Wij denken dat meer ambitie nodig is. Een grotere maatschappelijke bijdrage vraagt om een brede belangenafweging. We willen niet alleen financiële waarde, maar ook sociale, ecologische en democratische waarden op de ‘balans’ van het bedrijf. Dat vereist niet alleen regulering van buiten, maar ook hervorming van de machtsverhoudingen binnen de onderneming. Veel bedrijven zijn nu nog te veel gefocust op winst op de korte termijn, veelal in het belang van de aandeelhouder. Het streven naar alsmaar hogere winstuitkeringen maakt dat belangen van bijvoorbeeld werknemers, omwonenden of het milieu onvermijdelijk aan het kortste eind trekken.
Er bestaan veel ideeën om die brede belangenafweging te verankeren in het bedrijfsmodel, maar op dit moment vinden deze voorstellen nog onvoldoende hun weg naar het politieke debat. Te vaak wordt het bedrijf nog gezien als een natuurlijk gegeven, terwijl het in werkelijkheid een juridisch construct is en het gevolg van politieke keuzes.
Welke voorstellen zijn volgens ons dan nodig? Allereerst pleiten we voor een maatschappelijke zorgplicht voor bestuurders en commissarissen in de wet, zoals 25 hoogleraren ondernemingsrecht eerder al voorstelden. Dit verplicht bedrijven om rekening te houden met meer belangen dan alleen het ‘eigenbelang’ van de onderneming. In aanvulling daarop zou de wetgever bedrijven moeten voorschrijven een bestaansgrond of purpose in hun statuten op te nemen: dit helpt bij de focus van de bedrijfsstrategie en stimuleert de inzet voor maatschappelijke waarde. Daarnaast is het hoog tijd dat de overheid een aparte rechtsvorm introduceert voor sociale ondernemingen die maatschappelijk verantwoord ondernemen tot hun bestaansgrond maken: de maatschappelijke BV.
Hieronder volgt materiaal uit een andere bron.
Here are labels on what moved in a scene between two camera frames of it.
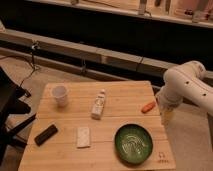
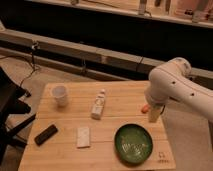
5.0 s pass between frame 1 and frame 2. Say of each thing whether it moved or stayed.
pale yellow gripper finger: moved
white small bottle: stayed
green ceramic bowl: stayed
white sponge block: stayed
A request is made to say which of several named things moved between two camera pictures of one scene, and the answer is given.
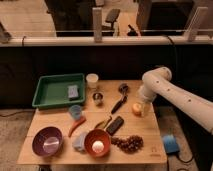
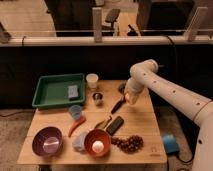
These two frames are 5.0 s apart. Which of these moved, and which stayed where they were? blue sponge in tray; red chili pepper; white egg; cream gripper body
Moved: cream gripper body
Stayed: red chili pepper; blue sponge in tray; white egg
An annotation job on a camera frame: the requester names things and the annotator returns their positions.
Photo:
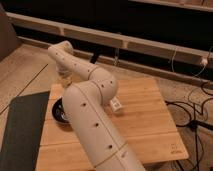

Om maatschappelijk ondernemen van de grond te krijgen, is het cruciaal om de sociale en ecologische kosten en baten van bedrijven goed in kaart te brengen. Gestandaardiseerde verslaglegging van en onafhankelijke controle op dit soort niet-financiële informatie is daarvoor noodzakelijk. Deze informatie staat aan de basis van een eerlijke beprijzing en belasting. Tegelijkertijd kunnen we deze informatie gebruiken voor een ‘corporate social audit’, die grote bedrijven rangschikt op een openbare lijst: bedrijven die goed presteren krijgen een financiële beloning en bedrijven die slecht presteren een financiële sanctie. Op die manier ontstaat serieuze competitie om maatschappelijke waardecreatie.
Belanghebbenden moeten zelf ook meer ruimte voor inspraak krijgen. Dat begint bij de werknemers: wat ons betreft krijgen zij meer zeggenschap over belangrijke bedrijfsbeslissingen, zoals fusies, overnames, reorganisaties, de besteding van de winst en de benoeming van de helft van de raad van commissarissen. De ondernemingsraad kunnen we zo uitbreiden tot een ‘werknemersvergadering’, die naast de aandeelhoudersvergadering een belangrijke stem in het bedrijf is. Andere belanghebbenden, zoals omwonenden, leveranciers, gebruikers of milieuorganisaties krijgen een stem in een ‘maatschappelijke raad’, die grote bedrijven adviseert over hun beleid.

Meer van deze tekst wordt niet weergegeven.